### WHAT TO PRODUCE
How many lines of the records hold the string "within"? Reply with the number alone.
##### GIVEN ENTRIES #####
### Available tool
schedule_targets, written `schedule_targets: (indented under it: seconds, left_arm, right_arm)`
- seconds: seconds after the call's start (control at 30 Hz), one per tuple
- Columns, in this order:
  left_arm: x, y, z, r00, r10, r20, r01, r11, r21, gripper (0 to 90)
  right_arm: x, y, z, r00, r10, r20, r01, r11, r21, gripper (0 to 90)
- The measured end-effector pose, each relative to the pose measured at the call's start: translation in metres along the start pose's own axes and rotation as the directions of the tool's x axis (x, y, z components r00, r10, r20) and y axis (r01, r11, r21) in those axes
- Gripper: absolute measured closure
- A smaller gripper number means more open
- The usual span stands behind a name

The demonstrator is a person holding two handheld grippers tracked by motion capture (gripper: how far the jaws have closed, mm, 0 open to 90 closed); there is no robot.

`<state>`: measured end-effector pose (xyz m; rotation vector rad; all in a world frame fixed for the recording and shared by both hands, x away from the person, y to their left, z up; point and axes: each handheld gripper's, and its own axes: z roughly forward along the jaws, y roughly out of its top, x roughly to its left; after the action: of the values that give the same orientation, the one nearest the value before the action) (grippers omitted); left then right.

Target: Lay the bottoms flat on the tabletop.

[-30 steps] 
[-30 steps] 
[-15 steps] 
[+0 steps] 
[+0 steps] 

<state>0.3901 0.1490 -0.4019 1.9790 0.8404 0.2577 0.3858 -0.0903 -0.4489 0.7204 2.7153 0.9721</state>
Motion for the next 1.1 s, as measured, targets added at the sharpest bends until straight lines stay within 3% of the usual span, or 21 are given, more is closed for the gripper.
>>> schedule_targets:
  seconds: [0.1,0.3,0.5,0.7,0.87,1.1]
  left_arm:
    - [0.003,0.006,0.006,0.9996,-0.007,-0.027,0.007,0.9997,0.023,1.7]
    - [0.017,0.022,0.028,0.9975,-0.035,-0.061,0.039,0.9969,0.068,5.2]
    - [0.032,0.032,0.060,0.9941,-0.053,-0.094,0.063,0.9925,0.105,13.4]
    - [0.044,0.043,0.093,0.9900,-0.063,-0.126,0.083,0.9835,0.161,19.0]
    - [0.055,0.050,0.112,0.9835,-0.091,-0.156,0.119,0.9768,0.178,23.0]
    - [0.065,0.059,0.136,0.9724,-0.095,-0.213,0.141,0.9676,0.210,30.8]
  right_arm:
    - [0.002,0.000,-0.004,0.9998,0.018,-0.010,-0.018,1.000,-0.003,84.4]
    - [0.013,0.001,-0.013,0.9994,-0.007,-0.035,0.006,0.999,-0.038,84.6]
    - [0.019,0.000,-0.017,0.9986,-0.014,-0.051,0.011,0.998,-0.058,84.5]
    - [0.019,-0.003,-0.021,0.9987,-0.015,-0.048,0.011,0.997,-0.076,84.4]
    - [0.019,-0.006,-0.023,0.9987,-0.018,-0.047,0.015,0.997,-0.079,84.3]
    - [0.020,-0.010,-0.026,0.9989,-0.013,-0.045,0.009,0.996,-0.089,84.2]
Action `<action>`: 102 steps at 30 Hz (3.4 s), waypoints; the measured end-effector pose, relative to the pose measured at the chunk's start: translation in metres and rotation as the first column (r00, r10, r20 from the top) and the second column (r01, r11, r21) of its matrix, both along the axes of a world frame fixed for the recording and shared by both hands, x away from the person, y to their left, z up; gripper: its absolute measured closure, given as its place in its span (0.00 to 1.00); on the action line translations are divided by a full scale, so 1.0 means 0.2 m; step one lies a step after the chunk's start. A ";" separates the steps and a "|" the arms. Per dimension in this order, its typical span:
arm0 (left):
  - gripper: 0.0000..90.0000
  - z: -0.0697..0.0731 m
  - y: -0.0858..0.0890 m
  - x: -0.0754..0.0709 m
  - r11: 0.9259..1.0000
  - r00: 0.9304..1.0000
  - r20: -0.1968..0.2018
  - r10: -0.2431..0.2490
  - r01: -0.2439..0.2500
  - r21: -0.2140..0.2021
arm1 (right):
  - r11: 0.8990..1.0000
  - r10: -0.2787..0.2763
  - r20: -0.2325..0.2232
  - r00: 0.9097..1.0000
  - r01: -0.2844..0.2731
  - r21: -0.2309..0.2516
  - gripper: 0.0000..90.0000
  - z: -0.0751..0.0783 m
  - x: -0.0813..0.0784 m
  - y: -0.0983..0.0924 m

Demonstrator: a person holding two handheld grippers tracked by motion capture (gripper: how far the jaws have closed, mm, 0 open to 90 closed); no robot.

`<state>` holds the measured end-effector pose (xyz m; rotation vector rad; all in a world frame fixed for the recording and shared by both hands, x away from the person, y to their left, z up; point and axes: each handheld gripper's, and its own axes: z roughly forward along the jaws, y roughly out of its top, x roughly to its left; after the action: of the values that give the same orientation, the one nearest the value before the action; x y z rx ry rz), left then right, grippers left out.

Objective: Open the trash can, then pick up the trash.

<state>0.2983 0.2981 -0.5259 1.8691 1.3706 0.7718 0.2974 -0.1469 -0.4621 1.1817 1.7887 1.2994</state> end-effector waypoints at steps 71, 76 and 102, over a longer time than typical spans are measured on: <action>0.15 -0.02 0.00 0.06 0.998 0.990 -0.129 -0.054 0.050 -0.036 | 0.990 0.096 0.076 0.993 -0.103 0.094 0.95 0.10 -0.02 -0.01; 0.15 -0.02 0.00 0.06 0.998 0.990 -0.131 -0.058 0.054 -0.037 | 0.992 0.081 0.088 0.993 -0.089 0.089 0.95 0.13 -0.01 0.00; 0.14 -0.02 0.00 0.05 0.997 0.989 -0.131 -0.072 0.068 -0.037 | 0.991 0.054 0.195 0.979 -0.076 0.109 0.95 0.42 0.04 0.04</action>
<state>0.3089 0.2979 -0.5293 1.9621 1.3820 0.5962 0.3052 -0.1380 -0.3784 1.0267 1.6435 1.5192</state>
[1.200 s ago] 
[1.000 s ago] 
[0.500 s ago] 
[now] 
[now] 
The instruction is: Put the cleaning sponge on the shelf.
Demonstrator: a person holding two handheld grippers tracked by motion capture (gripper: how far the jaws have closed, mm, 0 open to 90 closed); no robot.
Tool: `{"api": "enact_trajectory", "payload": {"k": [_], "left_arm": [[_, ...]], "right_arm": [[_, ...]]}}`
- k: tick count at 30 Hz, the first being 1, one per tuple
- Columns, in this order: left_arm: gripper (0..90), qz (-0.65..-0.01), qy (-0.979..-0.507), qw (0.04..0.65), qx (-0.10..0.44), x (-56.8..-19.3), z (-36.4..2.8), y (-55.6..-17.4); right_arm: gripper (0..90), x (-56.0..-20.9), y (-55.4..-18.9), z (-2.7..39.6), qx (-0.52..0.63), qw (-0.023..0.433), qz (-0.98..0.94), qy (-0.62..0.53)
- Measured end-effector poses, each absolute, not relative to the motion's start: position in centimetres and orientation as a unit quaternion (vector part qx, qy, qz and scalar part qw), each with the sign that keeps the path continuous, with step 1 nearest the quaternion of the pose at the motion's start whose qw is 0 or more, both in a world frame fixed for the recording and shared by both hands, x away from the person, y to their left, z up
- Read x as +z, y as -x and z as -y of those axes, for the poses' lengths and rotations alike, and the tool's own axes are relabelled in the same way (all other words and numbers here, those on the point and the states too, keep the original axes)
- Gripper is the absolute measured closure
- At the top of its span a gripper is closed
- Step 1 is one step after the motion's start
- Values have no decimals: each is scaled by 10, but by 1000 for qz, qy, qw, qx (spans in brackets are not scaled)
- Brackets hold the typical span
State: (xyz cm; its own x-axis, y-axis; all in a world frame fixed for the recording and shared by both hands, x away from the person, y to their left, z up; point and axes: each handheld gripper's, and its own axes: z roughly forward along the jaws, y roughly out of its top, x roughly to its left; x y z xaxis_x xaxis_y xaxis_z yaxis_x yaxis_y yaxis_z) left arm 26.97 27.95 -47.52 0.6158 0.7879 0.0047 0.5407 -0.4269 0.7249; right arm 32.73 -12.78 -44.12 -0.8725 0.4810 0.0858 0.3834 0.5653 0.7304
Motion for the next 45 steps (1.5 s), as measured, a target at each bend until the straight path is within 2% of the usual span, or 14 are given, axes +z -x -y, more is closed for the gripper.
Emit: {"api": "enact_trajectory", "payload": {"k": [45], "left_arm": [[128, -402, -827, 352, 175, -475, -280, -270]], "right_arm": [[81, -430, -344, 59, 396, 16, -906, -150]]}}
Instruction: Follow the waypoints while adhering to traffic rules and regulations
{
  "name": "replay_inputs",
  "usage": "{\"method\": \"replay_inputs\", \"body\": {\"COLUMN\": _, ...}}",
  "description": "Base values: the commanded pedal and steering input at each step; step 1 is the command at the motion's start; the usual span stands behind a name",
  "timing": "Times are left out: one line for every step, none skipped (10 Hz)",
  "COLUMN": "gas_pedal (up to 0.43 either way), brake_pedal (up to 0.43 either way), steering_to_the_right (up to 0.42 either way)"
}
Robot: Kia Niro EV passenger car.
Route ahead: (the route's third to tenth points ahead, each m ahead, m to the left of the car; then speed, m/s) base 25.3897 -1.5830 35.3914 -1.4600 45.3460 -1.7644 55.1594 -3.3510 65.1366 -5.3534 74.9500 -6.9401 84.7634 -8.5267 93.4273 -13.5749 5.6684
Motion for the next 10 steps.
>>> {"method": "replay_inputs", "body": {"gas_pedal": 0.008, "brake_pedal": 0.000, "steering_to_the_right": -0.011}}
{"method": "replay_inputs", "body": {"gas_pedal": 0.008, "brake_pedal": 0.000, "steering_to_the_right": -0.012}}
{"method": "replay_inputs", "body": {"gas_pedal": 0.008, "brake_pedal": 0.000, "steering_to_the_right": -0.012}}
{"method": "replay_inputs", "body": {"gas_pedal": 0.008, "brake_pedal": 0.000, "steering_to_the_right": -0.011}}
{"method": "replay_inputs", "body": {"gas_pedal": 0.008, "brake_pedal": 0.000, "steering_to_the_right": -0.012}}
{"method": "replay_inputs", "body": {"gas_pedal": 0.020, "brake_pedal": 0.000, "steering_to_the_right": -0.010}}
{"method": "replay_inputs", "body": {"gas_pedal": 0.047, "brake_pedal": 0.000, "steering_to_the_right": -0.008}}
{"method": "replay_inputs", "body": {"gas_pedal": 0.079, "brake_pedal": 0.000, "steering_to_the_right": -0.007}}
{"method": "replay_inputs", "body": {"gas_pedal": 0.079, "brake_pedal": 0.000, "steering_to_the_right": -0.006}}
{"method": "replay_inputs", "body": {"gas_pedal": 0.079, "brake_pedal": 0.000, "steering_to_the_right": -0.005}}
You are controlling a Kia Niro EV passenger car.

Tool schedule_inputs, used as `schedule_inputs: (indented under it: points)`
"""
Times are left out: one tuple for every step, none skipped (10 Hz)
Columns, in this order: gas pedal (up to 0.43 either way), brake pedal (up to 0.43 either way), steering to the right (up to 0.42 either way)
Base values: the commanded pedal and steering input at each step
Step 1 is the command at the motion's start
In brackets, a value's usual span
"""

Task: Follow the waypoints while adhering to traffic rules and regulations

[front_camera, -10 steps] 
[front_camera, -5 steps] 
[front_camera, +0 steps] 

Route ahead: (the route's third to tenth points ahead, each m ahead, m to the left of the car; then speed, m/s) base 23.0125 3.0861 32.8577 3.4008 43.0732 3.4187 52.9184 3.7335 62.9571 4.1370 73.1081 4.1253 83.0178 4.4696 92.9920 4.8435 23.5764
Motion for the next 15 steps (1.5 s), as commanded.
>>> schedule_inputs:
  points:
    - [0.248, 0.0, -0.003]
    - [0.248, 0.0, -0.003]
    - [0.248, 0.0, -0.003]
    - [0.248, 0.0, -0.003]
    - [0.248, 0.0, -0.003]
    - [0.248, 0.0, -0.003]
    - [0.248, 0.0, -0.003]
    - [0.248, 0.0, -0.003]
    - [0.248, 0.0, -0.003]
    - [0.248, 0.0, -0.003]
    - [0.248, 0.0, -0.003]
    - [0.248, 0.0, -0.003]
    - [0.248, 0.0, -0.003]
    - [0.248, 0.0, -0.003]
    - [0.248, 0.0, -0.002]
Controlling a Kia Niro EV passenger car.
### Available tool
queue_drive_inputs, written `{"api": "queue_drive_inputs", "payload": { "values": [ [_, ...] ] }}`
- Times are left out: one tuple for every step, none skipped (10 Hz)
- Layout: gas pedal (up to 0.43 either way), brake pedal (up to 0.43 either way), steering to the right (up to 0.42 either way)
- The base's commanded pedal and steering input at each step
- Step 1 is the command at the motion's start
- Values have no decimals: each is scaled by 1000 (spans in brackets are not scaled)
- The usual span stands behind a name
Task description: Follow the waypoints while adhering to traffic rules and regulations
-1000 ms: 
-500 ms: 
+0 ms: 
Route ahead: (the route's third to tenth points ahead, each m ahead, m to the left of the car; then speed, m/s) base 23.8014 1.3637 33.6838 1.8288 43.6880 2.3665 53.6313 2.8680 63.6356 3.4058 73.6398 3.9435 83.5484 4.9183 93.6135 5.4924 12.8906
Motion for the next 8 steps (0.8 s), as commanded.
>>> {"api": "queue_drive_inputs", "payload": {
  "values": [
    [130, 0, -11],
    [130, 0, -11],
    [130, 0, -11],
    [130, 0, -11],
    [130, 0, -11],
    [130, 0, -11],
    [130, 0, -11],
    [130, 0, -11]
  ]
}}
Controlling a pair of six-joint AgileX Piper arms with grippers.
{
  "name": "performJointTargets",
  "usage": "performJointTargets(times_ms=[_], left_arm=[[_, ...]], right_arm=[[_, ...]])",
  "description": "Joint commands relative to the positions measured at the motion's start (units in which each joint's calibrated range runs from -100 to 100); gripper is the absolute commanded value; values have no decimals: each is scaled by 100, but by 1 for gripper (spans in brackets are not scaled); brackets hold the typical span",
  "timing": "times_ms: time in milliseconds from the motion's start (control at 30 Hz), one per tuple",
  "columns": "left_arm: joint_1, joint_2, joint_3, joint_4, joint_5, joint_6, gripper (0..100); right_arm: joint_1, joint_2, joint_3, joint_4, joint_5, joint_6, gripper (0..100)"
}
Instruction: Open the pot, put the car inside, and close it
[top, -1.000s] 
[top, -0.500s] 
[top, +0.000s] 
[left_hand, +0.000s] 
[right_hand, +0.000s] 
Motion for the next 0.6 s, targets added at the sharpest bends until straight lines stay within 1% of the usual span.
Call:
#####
### YOUR SOLUTION
3